Leave the pictures out and restate every line below exactly.

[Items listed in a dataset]
○ ○ ○

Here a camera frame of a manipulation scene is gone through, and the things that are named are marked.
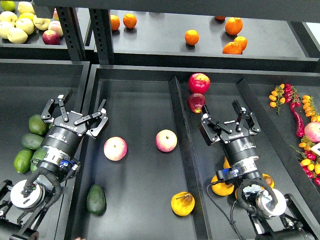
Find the pink apple right edge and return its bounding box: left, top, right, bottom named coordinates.
left=304, top=122, right=320, bottom=143

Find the yellow pear lower right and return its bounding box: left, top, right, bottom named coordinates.
left=262, top=173, right=275, bottom=189

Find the red cherry tomato vine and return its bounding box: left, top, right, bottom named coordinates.
left=284, top=83, right=301, bottom=109

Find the red chili pepper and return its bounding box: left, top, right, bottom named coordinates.
left=290, top=102, right=305, bottom=138

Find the black shelf post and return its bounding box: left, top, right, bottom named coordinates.
left=55, top=6, right=86, bottom=61
left=89, top=8, right=115, bottom=65

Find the pale yellow apple front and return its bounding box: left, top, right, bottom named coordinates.
left=7, top=27, right=28, bottom=44

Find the orange on shelf upper right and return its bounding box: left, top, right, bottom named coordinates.
left=224, top=17, right=243, bottom=36

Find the orange cherry tomato vine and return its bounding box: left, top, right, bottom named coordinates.
left=268, top=83, right=286, bottom=115

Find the pink apple left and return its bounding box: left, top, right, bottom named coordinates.
left=103, top=136, right=128, bottom=161

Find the mixed cherry tomatoes lower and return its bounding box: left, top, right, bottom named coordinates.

○ ○ ○

▶ [Answer space]
Here a camera frame of a manipulation scene is gone through, and the things that are named are marked.
Find the pink apple right edge and return its bounding box: left, top, right, bottom named coordinates.
left=304, top=122, right=320, bottom=143

Find the yellow pear lower right and return its bounding box: left, top, right, bottom named coordinates.
left=262, top=173, right=275, bottom=189

Find the red cherry tomato vine and return its bounding box: left, top, right, bottom named coordinates.
left=284, top=83, right=301, bottom=109

Find the red chili pepper and return its bounding box: left, top, right, bottom named coordinates.
left=290, top=102, right=305, bottom=138

Find the black shelf post and return its bounding box: left, top, right, bottom named coordinates.
left=55, top=6, right=86, bottom=61
left=89, top=8, right=115, bottom=65

Find the pale yellow apple front and return its bounding box: left, top, right, bottom named coordinates.
left=7, top=27, right=28, bottom=44

Find the orange on shelf upper right and return its bounding box: left, top, right, bottom named coordinates.
left=224, top=17, right=243, bottom=36

Find the orange cherry tomato vine and return its bounding box: left, top, right, bottom named coordinates.
left=268, top=83, right=286, bottom=115

Find the pink apple left and return its bounding box: left, top, right, bottom named coordinates.
left=103, top=136, right=128, bottom=161

Find the mixed cherry tomatoes lower and return its bounding box: left, top, right, bottom named coordinates.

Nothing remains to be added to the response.